1. Persoonlijke identiteit

(Lees de tekst hieronder goed door en beantwoord na afloop de open vraag)

We zitten in een klas met allemaal verschillende personen. Qua persoonlijkheid, karakter, smaak, voorkeuren zijn we allemaal verschillend van elkaar. Ook hebben we allemaal verschillen in goede en minder goede eigenschappen: waar komen ze vandaan?

Je persoonlijkheid bestaat uit kenmerken en eigenschappen die:
1. voor een deel zijn aangeboren;
2. voor een deel zijn ontstaan door opvoeding;
3. voor een deel zijn ontstaan door wat je hebt meegemaakt;
4. voor een deel te veranderen of te beinvloeden zijn.

Persoonlijke identiteit:

Je persoonlijke identiteit is voor een deel aangeboren, en voor een deel gevormd door de dingen die je hebt meegemaakt. Een aantal eigenschappen liggen vast en zijn niet te veranderen. Andere eigenschappen kun je blijven ontwikkelen.

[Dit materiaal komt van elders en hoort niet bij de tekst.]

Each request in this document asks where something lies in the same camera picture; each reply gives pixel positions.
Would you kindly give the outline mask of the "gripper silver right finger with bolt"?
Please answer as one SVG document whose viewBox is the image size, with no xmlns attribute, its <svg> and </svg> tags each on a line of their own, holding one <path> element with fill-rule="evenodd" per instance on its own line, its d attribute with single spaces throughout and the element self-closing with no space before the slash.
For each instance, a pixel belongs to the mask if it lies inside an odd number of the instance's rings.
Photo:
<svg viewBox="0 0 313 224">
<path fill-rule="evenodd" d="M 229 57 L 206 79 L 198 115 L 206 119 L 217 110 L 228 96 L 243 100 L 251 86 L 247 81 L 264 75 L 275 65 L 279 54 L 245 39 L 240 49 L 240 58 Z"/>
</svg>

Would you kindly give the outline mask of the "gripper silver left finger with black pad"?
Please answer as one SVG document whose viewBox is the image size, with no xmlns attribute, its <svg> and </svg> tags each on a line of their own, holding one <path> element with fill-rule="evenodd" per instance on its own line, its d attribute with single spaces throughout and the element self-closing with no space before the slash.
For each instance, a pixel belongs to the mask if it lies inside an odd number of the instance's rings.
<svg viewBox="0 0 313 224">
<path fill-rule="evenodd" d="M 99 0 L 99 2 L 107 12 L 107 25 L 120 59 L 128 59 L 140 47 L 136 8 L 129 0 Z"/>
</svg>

Als je kampioen hardlopen wilt worden, dan moet je trainen. Zo ontwikkel je je sportiviteit en word je steeds beter. Andere dingen kun je ook trainen zoals: je beter concentreren of omgaan met je verlegenheid.

Je persoonlijke identiteit zijn de kenmerken die bij jou passen. Deze kenmerken maken jou anders dan anderen. Bijvoorbeeld je uiterlijk, gedrag, afkomst, interesses, hobby's, karakter en overtuigingen.